In April, after Trump removed him from the council, which oversees the operations of the U.S. Holocaust Memorial Museum in Washington, D.C., former second gentleman Douglas Emhoff, the husband of Biden’s vice president and 2024 presidential candidate Kamala Harris, declared in a statement, “Holocaust remembrance and education should never be politicized. To turn one of the worst atrocities in history into a wedge issue is dangerous — and it dishonors the memory of six million Jews murdered by Nazis that this museum was created to preserve.”

Others dismissed from the council together with Emhoff, all of whom had been appointed in January of this year, included Biden’s first chief of staff, Ron Klain; former labor secretary Tom Perez; and Susan Rice, who had been national security adviser to Obama and Biden.

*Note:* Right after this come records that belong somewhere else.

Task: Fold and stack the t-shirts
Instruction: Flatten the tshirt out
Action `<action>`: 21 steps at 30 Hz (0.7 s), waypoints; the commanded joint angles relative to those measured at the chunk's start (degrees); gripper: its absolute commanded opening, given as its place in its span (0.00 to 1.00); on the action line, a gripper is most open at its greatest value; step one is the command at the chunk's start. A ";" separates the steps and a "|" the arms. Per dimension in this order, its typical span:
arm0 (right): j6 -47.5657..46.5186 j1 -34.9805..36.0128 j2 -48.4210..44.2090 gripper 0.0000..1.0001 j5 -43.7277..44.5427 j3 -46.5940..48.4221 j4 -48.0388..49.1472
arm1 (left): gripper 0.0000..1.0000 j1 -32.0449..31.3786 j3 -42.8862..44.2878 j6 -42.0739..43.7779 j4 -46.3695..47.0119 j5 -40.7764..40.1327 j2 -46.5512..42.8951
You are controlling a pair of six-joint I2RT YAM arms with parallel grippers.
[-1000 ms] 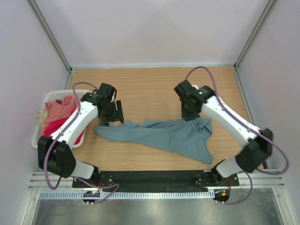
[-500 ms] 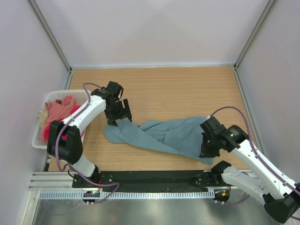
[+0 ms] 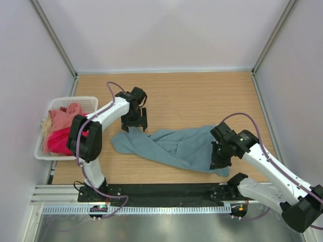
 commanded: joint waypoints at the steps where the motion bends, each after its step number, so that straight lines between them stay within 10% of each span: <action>1: -2.40 0.10 0.29 0.01 -0.67 3.20 0.78 | 0.78 0.84 5.31 3.18 0.23 -5.57 3.82; 12: -2.67 -0.08 0.11 0.01 3.98 5.22 -1.51 | 0.63 2.42 8.67 3.28 1.72 -4.87 12.53; 21: -4.25 -0.42 4.50 0.01 10.58 10.14 -0.72 | 0.01 3.03 8.83 3.27 1.91 -5.21 13.06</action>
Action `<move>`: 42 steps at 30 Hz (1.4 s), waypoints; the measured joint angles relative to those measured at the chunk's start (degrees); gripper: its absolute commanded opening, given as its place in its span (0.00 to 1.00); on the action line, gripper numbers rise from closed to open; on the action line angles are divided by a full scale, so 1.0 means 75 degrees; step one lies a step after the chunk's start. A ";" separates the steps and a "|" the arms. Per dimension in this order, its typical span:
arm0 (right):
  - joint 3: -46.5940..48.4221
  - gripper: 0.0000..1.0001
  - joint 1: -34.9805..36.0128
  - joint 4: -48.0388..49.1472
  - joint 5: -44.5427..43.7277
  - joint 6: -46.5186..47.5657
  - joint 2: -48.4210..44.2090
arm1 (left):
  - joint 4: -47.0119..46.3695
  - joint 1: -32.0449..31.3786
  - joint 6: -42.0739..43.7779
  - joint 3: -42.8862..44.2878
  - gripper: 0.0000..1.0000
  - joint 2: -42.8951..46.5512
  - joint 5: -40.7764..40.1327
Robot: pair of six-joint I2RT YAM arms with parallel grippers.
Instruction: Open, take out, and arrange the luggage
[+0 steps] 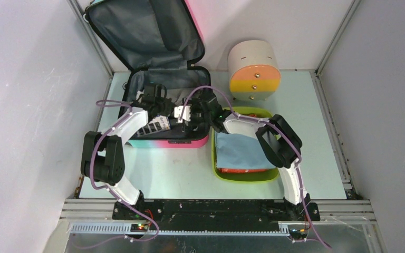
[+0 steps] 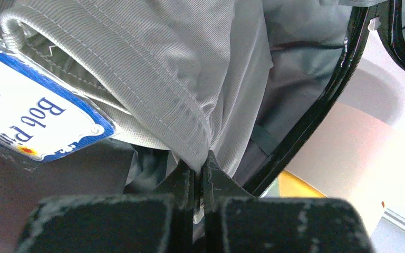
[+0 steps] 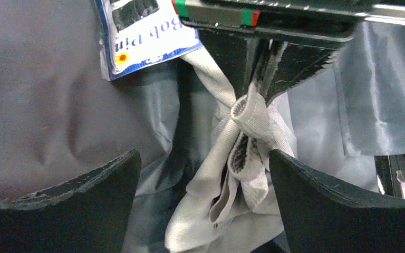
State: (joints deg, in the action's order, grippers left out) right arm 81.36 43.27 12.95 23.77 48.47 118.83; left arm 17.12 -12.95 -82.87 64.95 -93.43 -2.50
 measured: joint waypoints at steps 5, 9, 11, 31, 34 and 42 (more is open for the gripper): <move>0.0356 0.94 0.0003 0.0283 -0.0329 0.0583 0.0527 | 0.0017 0.0058 0.0149 0.0000 0.00 0.0000 0.0076; 0.0437 0.94 0.0003 0.0851 -0.0851 0.0933 0.0801 | -0.0003 0.0096 0.0251 -0.0032 0.00 0.0000 0.0192; 0.0478 0.93 0.0003 0.1055 -0.1032 0.1070 0.0921 | -0.0020 0.0096 0.0254 -0.0099 0.00 0.0000 0.0254; 0.0901 0.00 -0.0408 0.1221 -0.0122 0.1274 0.1201 | 0.0504 0.0863 0.1513 -0.0099 0.58 0.0347 0.0571; 0.0901 0.00 -0.0449 0.1218 0.0003 0.1209 0.1198 | 0.0868 0.1279 0.2445 0.0195 0.62 0.0350 0.0560; 0.0863 0.00 -0.0452 0.1218 0.0134 0.1192 0.1198 | 0.1250 0.2043 0.5386 0.1941 0.63 -0.0667 0.0629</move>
State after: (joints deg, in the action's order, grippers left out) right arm 87.83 39.88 22.09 24.77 57.41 127.81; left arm 26.50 2.37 -42.48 79.50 -98.43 2.22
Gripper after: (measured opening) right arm 0.073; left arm 0.627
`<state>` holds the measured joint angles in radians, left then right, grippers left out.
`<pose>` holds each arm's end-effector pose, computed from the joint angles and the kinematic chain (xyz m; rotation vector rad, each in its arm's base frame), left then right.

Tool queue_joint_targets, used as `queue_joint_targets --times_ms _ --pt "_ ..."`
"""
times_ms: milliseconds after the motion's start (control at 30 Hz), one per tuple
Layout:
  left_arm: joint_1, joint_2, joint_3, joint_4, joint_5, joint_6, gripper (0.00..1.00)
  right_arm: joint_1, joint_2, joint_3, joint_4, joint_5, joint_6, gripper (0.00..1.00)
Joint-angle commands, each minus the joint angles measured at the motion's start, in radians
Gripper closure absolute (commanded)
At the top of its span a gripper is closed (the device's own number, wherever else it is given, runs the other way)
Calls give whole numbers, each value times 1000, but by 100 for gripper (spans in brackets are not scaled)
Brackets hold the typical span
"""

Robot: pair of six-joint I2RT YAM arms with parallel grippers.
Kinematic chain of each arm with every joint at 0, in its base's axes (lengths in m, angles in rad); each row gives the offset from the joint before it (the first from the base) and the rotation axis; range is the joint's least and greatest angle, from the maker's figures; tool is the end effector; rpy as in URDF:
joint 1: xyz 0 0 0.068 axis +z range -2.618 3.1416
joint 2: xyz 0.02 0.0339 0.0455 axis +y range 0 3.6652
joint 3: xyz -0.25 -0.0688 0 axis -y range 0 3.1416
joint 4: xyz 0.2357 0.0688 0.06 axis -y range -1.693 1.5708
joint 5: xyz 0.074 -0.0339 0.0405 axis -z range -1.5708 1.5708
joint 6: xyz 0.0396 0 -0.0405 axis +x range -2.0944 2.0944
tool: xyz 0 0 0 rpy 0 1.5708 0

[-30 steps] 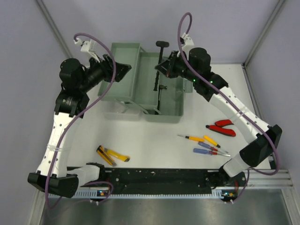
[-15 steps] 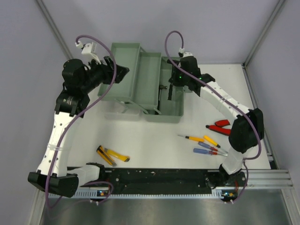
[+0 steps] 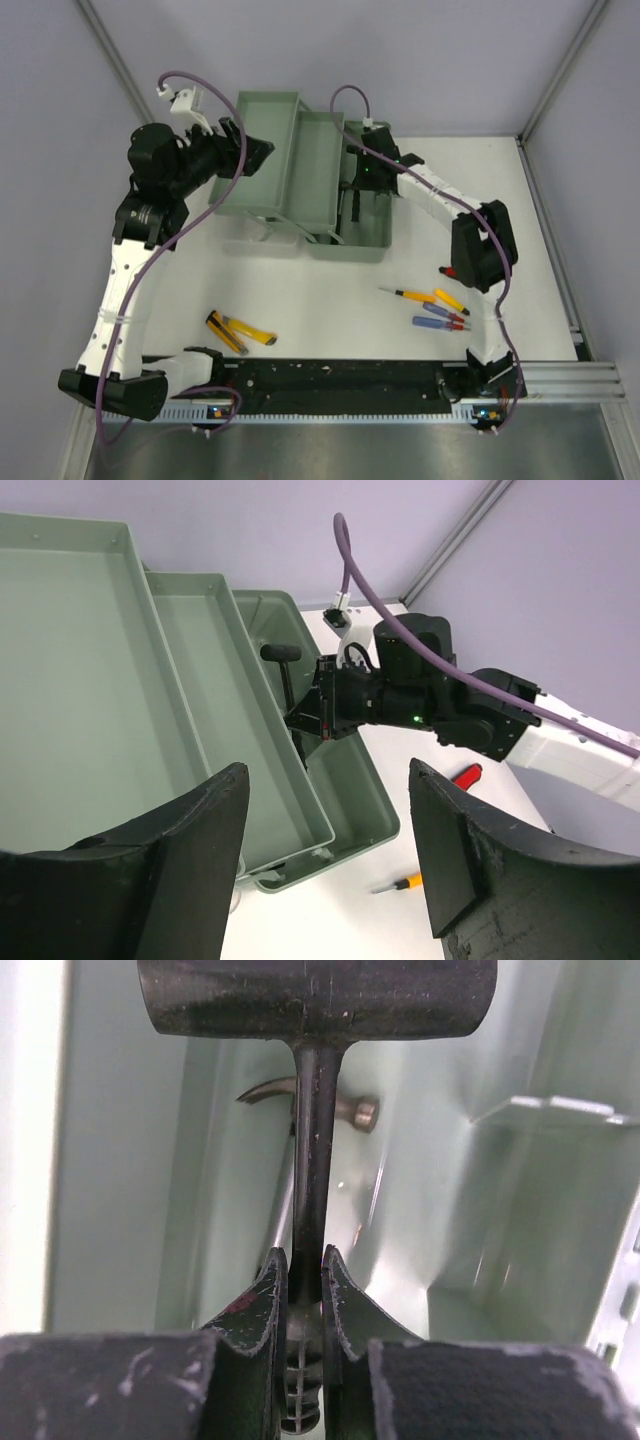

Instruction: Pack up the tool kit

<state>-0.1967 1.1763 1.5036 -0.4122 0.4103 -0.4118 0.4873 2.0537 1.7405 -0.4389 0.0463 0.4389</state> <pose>0.2301 -0.0620 0.4675 0.1389 1.7053 -0.7961 0.4088 0.2146 0.2418 -0.0334 2.3580 0.4082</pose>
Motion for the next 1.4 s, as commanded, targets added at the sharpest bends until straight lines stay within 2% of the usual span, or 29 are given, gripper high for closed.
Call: queue_joint_targets --times_ms 0,167,500,800,1000,1367 --pt "-1 -3 40 27 -5 18 31 -7 57 94 22 104 -3 100" --pt "0 -4 41 20 -19 28 31 -7 115 129 22 194 -23 100" --pt "0 2 41 13 -33 36 30 -7 218 185 22 273 -63 100" --pt "0 0 46 -3 -51 41 30 -7 252 206 16 280 -65 81" --pt "2 -6 69 -37 -70 48 30 -7 218 205 0 264 -40 68" --pt "6 -17 73 -169 -175 47 30 -7 16 159 -23 202 -22 65"
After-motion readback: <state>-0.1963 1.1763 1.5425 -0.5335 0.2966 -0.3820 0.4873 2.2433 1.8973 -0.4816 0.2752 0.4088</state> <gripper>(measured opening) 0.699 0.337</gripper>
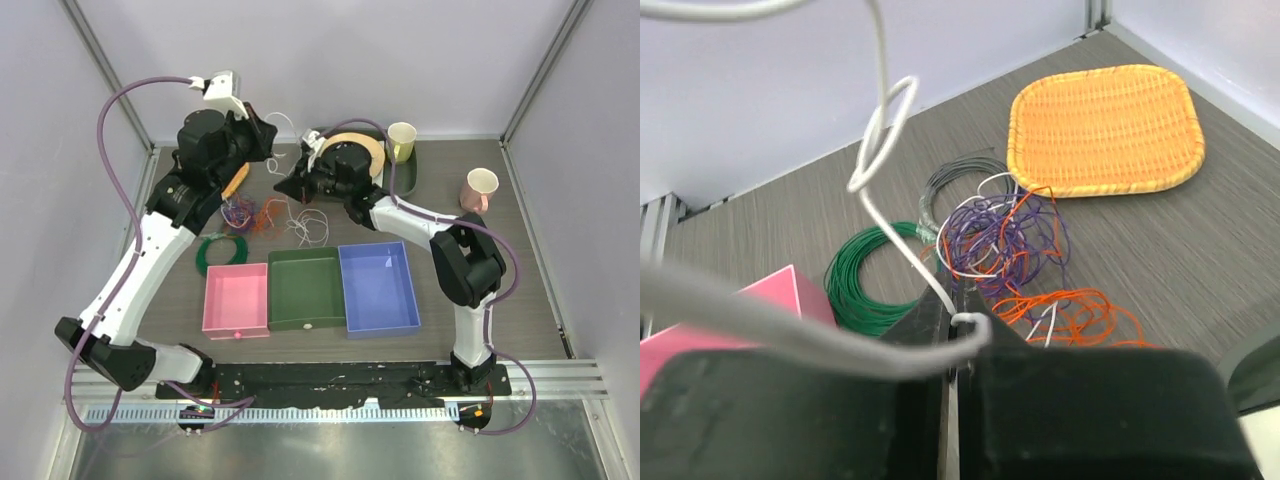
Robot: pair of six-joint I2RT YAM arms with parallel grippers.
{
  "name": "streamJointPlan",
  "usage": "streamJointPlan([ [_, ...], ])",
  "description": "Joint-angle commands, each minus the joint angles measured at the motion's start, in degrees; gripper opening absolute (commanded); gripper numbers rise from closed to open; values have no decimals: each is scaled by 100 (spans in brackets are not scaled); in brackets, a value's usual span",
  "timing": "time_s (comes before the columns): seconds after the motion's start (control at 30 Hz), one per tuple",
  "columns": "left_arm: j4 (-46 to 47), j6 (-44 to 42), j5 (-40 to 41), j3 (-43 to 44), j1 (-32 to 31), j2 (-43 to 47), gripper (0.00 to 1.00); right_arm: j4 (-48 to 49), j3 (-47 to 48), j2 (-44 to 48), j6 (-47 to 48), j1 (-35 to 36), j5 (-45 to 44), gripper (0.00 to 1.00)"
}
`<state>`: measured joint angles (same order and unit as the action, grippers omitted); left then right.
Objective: Untangle the cables
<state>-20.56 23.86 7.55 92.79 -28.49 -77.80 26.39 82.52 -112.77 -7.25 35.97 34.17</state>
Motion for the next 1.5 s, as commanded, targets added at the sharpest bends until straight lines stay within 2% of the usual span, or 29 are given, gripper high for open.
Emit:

More recently, Kevin Abel, whom Biden named to the council in 2023, upped the ante by circulating a letter in which he in effect equated the fact that the museum — a federal institution — had not publicly spoken out against the dismissal of the Biden appointees from the council to the widespread global silence and inaction in the face of Nazi German persecution and murder of European Jews before and during World War II.

“The Holocaust teaches us,” Abel wrote, “that by using fear to buy silence, the Nazis were able to incrementally isolate, demonize, and then murder millions of Jews.”

I was taken aback by this statement, both as a council veteran and as the son of two survivors of the Nazi death and concentration camps of Auschwitz and Bergen-Belsen. I believe the rhetoric surrounding the firings has gotten out of control and betrays an insensitivity to if not disturbing ignorance of the enormity and significance of the Holocaust.

The fact is that Trump is fully within his rights to change the makeup of the United States Holocaust Memorial Council.

The council was established under President Jimmy Carter in 1980. Fifty-five of its members are appointed by the president — 11 a year for five-year terms — and another 10 are congressional members from the House and Senate.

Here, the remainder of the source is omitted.